US 12,468,388 B2
System and method for eye-gaze direction-based pre-training of neural networks
Ron M. Hecht, Raanana (IL); Omer Tsimhoni, Bloomfield Hills, MI (US); Dan Levi, Ganei Tikvah (IL); Shaul Oron, Rehovot (IL); Andrea Forgacs, Kfar Sava (IL); Ohad Rahamim, Netanya (IL); and Gershon Celniker, Netanya (IL)
Assigned to GM Global Technology Operations LLC, Detroit, MI (US)
Filed by GM GLOBAL TECHNOLOGY OPERATIONS LLC, Detroit, MI (US)
Filed on Oct. 18, 2023, as Appl.
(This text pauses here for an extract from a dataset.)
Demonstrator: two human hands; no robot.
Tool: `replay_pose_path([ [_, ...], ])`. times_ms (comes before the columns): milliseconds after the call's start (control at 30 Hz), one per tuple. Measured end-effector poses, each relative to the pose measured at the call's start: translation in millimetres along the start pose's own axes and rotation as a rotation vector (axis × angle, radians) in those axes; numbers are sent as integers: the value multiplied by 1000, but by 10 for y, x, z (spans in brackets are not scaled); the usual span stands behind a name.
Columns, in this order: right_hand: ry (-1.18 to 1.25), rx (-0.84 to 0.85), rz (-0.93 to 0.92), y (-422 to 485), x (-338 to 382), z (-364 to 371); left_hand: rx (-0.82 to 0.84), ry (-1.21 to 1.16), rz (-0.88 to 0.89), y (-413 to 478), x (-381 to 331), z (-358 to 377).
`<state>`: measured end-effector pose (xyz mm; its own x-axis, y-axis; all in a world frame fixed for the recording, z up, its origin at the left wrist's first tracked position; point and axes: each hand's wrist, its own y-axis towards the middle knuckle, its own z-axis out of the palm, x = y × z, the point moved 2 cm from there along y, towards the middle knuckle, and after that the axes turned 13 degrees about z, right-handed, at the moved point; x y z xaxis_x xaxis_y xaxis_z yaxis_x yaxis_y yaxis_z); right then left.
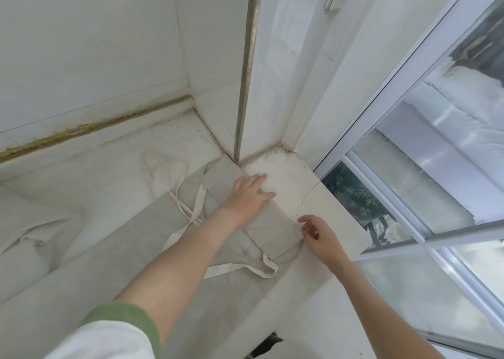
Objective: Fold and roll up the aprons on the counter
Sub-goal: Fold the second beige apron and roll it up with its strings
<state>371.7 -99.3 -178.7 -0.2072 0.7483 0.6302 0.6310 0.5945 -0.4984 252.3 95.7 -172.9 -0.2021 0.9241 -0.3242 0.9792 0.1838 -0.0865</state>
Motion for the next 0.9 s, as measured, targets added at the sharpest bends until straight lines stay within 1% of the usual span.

No. 18/489,338.
Claims priority of provisional application 63/419,508, filed on Oct. 26, 2022.
Prior Publication US 2024/0143074 A1, May 2, 2024
Int. Cl. G06F 3/01 (2006.01); G06T 7/50 (2017.01); G06V 10/74 (2022.01)
CPC G06F 3/013 (2013.01) [G06T 7/50 (2017.01); G06V 10/761 (2022.01); G06T 2207/20084 (2013.01); G06T 2207/20228 (2013.01); G06V 2201/07 (2022.01)] 20 Claims
OG exemplary drawing
 
1. A method of training a disparity estimation network, the method comprising:
obtaining an eye-gaze dataset including a first plurality of images with at least one gaze direction associated with each of the first plurality of images;
training a gaze prediction neural network based on the eye-gaze dataset to develop a model trained to provide a gaze prediction for an external image;
obtaining a depth database including a second plurality of images having depth information associated with each of the second plurality of images, wherein the first plurality of images matches the second plurality of images.; and
training a disparity estimation neural network for object detection based on an output from the gaze prediction neural network and an output from the depth database.